- [THE TASK]
Return, from the data that follows, each line that holds the word "taken".

Start of Block

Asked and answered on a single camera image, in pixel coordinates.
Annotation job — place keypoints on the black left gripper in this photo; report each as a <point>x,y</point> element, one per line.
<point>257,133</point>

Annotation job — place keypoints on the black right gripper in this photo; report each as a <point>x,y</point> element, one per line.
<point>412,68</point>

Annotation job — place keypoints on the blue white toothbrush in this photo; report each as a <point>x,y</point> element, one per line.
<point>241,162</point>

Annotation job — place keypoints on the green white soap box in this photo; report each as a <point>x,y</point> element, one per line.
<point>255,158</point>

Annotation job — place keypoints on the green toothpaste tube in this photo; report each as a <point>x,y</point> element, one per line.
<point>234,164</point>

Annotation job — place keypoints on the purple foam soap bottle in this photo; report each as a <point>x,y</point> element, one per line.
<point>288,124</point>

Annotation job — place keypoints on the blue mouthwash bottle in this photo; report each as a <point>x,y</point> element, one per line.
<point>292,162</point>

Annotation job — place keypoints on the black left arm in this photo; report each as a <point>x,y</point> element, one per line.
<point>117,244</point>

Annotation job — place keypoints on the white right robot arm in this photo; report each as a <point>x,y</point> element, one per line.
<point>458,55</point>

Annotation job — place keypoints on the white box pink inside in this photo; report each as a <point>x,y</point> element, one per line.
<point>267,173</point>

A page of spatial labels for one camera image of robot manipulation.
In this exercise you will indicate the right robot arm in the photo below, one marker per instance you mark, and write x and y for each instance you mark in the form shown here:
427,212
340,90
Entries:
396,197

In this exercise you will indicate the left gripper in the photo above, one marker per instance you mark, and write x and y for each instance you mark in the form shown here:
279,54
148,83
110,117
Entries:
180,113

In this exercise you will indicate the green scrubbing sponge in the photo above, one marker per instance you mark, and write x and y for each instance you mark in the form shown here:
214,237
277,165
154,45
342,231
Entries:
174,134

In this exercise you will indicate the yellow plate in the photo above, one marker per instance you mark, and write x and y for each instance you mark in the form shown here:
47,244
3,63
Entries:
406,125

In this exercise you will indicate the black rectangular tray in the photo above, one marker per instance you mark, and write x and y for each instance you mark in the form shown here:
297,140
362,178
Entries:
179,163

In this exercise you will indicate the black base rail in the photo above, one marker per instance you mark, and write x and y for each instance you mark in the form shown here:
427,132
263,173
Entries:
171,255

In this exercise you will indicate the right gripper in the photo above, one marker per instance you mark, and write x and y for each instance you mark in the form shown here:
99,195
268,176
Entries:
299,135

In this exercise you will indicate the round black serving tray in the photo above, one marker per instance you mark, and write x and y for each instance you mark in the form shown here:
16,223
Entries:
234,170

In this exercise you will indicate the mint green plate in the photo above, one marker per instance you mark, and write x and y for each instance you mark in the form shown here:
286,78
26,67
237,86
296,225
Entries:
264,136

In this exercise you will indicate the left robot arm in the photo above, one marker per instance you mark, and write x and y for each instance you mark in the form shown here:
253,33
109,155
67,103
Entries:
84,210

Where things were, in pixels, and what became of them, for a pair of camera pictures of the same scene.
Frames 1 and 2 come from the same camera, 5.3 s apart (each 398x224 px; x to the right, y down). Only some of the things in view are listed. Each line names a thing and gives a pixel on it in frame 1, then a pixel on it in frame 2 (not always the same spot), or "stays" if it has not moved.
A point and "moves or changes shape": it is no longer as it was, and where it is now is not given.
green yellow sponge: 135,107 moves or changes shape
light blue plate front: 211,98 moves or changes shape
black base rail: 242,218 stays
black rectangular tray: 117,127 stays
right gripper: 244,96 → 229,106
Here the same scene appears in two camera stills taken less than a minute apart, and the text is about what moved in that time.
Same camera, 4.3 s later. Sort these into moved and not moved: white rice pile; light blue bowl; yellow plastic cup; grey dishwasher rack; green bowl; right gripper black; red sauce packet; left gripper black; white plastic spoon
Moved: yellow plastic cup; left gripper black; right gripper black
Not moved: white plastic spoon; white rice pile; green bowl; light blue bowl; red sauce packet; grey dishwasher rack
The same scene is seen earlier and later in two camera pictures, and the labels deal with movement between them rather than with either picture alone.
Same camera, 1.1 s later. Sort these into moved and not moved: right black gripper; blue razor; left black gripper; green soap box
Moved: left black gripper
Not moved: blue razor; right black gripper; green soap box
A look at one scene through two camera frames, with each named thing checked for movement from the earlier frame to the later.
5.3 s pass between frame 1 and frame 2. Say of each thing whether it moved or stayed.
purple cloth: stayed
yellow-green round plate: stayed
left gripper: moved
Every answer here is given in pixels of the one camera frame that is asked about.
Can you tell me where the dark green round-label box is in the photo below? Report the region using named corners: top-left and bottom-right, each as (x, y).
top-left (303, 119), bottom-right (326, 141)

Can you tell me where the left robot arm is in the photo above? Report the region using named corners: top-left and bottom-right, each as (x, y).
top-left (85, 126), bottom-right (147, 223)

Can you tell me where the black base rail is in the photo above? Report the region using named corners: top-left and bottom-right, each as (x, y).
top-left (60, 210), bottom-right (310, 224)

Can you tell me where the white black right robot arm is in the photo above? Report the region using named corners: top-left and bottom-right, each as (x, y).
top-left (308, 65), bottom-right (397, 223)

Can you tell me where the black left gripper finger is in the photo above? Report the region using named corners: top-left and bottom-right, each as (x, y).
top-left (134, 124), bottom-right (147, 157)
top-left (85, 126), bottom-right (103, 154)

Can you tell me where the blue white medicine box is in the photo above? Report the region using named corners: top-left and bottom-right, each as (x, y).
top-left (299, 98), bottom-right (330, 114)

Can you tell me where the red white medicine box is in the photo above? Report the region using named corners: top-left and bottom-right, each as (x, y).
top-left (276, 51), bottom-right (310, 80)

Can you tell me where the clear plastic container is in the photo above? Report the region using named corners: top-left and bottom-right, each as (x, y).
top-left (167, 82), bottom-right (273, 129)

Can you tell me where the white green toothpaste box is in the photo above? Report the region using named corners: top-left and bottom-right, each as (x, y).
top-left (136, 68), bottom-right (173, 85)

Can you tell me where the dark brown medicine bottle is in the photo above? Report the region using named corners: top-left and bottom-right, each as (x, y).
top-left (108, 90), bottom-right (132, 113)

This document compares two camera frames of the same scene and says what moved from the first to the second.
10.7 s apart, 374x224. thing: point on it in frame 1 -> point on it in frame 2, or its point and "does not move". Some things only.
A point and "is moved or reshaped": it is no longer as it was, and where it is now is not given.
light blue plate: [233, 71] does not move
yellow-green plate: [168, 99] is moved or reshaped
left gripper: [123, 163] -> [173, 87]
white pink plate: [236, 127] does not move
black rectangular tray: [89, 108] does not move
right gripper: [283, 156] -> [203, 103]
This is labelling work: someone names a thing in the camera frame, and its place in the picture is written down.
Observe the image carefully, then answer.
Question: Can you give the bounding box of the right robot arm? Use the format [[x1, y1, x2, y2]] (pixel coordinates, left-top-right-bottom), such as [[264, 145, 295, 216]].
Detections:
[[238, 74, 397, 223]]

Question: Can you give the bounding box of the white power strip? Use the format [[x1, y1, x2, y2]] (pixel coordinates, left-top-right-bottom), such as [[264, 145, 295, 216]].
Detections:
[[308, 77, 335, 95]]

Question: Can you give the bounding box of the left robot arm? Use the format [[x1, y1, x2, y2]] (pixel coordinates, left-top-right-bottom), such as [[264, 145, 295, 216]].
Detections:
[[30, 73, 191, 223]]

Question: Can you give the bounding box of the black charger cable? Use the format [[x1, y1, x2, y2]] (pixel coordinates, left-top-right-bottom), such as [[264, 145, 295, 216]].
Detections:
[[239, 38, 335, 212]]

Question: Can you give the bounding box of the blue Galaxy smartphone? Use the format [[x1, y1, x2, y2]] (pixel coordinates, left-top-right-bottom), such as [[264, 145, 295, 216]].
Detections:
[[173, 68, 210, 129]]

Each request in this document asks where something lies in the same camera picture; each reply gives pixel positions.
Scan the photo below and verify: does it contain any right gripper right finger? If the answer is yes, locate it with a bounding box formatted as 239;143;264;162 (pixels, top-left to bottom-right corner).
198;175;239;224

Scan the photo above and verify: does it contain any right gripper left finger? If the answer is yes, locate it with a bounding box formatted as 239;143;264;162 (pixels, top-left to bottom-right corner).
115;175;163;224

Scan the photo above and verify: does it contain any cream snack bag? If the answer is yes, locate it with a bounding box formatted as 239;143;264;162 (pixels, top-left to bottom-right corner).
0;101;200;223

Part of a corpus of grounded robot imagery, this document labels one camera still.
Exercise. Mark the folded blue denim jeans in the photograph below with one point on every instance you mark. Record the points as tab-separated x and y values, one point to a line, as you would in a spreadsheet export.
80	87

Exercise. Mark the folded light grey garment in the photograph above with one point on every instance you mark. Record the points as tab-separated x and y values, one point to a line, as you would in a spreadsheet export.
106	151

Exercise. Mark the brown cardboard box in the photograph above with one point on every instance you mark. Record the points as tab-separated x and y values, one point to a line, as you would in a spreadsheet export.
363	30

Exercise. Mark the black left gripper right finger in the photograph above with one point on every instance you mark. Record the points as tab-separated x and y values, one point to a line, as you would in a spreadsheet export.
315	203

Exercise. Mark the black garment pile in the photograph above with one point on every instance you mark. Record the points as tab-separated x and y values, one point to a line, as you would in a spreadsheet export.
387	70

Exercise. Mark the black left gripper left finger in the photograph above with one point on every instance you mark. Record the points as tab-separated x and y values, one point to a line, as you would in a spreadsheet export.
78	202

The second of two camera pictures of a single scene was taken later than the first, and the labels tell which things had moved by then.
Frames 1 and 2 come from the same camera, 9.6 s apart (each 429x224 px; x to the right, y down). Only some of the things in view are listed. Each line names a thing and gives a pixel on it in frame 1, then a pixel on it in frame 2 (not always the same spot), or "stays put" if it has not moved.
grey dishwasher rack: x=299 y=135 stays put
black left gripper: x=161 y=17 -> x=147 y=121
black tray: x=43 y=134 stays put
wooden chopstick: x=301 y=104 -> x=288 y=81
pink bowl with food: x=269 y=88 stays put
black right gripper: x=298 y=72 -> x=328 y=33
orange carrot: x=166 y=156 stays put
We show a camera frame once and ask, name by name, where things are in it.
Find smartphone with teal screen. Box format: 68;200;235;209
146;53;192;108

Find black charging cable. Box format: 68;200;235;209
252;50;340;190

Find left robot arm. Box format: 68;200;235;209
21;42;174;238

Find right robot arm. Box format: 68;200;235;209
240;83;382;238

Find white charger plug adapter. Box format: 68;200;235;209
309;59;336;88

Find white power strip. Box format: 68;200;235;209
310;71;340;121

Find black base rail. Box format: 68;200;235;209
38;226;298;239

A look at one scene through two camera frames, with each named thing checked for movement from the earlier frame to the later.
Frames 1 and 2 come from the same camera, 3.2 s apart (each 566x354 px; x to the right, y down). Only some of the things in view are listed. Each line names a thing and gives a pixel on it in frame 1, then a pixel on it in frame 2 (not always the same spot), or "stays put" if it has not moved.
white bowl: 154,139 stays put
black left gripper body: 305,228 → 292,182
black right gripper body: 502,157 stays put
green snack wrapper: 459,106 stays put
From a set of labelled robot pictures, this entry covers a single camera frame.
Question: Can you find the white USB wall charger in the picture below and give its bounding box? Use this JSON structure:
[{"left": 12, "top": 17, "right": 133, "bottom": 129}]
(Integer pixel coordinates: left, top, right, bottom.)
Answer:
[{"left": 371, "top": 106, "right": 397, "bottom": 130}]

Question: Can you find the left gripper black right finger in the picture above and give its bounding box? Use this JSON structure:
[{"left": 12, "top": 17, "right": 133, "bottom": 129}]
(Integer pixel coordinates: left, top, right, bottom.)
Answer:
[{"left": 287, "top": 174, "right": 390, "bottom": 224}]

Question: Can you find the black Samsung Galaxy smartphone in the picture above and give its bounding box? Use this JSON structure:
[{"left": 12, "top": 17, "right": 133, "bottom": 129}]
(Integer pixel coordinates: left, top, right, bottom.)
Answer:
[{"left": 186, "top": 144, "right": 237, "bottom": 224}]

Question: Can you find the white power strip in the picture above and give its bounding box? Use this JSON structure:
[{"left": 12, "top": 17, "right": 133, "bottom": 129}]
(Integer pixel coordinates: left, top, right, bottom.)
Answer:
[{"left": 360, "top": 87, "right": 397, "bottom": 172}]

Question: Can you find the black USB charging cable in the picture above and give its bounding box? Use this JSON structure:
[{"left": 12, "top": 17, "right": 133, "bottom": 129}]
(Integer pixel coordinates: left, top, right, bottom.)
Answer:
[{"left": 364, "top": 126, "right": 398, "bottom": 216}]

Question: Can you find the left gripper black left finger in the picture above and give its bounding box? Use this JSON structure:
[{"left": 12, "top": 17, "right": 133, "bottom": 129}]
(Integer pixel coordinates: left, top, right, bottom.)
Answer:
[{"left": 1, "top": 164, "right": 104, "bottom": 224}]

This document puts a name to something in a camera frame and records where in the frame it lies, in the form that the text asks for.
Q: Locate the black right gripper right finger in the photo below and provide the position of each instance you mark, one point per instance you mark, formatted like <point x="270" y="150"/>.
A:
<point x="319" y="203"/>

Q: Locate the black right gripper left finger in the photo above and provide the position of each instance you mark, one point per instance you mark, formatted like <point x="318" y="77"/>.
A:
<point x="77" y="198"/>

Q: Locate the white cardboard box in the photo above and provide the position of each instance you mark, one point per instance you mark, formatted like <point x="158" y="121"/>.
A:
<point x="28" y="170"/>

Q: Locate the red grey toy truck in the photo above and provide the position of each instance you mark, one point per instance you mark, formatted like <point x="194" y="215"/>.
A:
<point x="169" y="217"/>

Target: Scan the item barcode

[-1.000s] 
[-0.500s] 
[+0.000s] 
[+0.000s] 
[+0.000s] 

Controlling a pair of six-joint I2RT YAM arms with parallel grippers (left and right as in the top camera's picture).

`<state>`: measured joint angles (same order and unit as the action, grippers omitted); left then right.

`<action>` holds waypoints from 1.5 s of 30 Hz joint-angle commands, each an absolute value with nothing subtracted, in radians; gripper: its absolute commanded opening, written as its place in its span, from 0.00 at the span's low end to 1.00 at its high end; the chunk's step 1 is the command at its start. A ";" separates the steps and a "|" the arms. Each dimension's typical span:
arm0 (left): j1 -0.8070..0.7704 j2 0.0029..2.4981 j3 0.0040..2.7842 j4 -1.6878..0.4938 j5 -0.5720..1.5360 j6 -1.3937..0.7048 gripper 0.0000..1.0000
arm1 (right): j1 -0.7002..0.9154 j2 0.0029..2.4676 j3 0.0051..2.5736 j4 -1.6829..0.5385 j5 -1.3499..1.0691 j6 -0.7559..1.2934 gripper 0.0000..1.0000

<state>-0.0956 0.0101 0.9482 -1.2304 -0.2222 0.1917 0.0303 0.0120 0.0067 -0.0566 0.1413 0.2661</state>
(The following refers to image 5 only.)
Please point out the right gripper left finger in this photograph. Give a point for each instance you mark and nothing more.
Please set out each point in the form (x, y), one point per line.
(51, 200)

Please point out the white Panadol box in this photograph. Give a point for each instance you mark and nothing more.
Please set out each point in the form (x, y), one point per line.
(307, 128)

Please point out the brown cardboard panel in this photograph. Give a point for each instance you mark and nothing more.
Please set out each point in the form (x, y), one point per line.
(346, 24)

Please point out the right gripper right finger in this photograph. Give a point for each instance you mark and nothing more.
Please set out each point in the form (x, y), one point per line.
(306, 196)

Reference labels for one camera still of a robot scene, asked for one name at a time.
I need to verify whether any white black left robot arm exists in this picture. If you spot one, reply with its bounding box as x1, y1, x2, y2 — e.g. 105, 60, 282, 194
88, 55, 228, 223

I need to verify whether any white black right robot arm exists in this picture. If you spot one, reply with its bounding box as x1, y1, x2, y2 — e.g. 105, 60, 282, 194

End of Block

- [SOLUTION FOR THIS TASK]
Here the same scene appears in two camera stills taken less than a minute apart, and the text is about what moved in that time.
The second of two camera pictures of a single scene was taken later than the first, and the labels tell which things had moved by then.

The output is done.